"Ah, of a truth!" he said, "had Paul known thee, never would he have said a married man is careful only for the things of this world. Surely now I shall belong more truly than ever to the Lord."

He bent over her and kissed her tenderly on her forehead. Her head, with its smooth, orderly golden braids, drooped shyly on to his shoulder, and her heart beat against his. His kiss was such as a brother bestows on a beloved sister, but her lips were too pure to know their loss.

He held her to him in sweet content at having found the wife he had dreamed of. He knew nothing of the love that burns and scorches, instead of soothing, and as he felt the deep peace of being in her presence and feeling her love like a benediction rest upon him, he marvelled yet again, as so often he had done in the past, how the Fathers of the Church could so have maligned the love of man for woman.

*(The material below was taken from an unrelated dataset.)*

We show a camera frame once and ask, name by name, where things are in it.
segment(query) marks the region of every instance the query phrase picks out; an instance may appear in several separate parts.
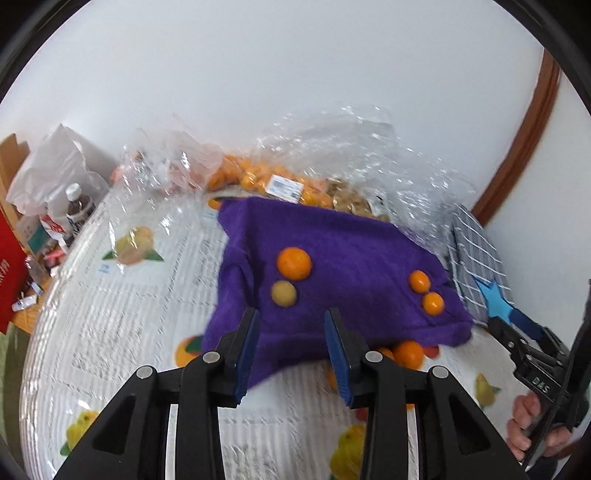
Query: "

His vision stretched far along the future, seeing only peace in his life, and the crowning joy of a woman's touch which blunders not.

"The Lord hath been very gracious unto me," he said simply, looking down on her.

Then, at the sound of a light laugh, he turned and met the eyes of Rose Westel.


XV

She made a beautiful picture as she stood there with an inward tumult chasing the rich blood in and out her cheeks, and in her eyes a world of passion and rebellion. Always beautiful, there was a subtle tremulous excitement about her now which, as she gazed boldly at the young poor priest, leapt into his veins as flames leap into fagots. She was trembling from a revelation of her own self, and she had flown home in a wild mood, in which fear and recklessness and a certain exhilaration from which she could not escape, all had their part.